Items listed in a dataset
* * * * * * *

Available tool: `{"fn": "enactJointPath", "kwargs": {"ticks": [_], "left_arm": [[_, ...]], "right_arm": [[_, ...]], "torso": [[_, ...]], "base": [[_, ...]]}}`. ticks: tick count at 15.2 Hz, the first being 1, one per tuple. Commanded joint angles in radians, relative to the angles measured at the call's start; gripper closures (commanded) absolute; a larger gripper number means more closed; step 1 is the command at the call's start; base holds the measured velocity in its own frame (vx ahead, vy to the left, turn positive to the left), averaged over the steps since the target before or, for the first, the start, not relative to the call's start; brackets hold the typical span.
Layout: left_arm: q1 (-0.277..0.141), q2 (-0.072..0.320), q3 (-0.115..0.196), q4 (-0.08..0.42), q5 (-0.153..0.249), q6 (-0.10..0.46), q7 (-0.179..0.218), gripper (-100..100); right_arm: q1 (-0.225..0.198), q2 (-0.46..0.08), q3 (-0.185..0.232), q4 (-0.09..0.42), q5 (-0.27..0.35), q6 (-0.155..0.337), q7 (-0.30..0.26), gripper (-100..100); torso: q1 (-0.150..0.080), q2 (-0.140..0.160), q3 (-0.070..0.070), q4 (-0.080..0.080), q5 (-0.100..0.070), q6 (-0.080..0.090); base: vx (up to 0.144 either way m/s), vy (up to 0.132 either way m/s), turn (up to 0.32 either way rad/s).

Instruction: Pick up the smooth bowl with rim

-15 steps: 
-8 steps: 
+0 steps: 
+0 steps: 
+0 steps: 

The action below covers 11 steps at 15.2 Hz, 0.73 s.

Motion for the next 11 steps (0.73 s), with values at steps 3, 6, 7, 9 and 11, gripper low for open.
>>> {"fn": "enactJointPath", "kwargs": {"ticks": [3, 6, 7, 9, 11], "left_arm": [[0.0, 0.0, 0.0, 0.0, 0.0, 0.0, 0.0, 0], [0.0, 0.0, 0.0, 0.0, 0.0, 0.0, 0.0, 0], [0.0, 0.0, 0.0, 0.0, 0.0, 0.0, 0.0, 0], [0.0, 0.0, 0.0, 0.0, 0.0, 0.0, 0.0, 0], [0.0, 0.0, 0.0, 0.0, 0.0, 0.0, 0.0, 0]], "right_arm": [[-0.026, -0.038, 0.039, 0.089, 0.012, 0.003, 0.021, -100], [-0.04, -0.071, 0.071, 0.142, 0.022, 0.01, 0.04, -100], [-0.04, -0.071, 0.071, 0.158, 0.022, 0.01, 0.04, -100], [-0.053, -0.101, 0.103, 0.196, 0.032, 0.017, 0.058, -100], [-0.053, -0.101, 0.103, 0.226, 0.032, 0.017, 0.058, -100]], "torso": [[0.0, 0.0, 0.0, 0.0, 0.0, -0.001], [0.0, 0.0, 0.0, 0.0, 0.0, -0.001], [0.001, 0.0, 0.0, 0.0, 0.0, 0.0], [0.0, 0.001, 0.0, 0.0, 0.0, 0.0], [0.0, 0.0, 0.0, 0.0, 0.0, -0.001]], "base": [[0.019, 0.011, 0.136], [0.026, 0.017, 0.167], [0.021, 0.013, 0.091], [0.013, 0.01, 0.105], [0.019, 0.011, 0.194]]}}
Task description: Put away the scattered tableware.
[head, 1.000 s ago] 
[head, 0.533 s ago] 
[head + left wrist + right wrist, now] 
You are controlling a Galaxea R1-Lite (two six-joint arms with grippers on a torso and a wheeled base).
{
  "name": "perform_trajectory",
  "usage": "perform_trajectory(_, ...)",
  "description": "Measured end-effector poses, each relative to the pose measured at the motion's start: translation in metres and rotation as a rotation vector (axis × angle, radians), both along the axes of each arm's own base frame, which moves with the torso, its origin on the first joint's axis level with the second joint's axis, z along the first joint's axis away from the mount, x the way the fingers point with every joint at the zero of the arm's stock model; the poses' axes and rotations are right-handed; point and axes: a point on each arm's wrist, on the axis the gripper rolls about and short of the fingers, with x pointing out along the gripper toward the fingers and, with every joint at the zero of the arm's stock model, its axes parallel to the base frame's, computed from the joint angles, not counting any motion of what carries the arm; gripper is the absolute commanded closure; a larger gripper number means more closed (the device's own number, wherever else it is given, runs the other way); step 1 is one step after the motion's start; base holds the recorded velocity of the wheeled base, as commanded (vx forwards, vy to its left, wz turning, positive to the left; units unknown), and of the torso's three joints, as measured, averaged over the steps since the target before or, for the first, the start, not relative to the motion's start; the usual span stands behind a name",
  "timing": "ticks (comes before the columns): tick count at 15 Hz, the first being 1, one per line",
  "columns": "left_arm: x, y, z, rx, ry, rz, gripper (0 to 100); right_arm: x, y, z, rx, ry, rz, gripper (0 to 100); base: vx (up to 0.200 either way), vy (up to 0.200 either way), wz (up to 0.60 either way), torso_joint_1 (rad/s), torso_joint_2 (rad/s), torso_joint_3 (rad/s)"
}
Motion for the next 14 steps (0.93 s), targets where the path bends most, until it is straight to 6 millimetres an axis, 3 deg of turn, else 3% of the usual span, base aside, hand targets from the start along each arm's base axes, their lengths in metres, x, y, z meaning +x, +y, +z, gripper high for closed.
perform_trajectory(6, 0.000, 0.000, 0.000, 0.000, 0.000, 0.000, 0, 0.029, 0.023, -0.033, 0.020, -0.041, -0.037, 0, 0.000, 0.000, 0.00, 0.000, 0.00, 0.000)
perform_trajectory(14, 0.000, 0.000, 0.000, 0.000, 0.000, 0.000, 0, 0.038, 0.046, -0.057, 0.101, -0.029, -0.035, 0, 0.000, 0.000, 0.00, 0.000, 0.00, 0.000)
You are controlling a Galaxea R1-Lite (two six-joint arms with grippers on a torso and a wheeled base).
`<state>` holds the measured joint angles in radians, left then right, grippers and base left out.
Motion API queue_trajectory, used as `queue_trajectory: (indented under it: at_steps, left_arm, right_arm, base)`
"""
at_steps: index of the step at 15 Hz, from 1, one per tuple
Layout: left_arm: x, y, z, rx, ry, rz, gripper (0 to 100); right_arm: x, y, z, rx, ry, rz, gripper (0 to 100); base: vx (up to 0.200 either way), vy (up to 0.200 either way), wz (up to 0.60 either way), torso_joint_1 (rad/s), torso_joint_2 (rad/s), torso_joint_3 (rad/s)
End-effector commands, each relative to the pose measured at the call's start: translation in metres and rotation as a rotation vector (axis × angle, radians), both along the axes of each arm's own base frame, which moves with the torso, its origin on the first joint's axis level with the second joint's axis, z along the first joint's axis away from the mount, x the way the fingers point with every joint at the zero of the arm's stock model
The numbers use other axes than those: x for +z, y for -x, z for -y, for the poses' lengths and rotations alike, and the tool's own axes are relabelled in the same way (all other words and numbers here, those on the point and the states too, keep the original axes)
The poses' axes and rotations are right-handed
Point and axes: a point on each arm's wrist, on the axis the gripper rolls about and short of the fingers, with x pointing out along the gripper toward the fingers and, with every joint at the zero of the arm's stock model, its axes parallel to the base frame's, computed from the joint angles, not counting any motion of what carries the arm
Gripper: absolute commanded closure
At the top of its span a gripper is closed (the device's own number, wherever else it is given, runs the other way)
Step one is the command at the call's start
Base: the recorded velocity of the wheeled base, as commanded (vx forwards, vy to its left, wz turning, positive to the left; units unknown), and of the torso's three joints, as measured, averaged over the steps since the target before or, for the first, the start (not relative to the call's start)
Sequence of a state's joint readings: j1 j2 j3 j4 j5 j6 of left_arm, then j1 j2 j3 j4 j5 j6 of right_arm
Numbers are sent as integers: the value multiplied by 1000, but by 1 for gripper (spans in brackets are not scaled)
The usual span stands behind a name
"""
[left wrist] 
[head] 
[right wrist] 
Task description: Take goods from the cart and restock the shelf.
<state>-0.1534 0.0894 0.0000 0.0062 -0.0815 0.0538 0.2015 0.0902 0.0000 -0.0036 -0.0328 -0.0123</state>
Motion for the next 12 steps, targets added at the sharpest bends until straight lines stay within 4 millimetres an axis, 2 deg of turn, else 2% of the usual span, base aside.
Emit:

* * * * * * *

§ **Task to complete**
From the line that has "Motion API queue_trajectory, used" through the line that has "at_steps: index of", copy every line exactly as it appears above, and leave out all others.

§ **Response for this exercise**
Motion API queue_trajectory, used as `queue_trajectory: (indented under it: at_steps, left_arm, right_arm, base)`
"""
at_steps: index of the step at 15 Hz, from 1, one per tuple

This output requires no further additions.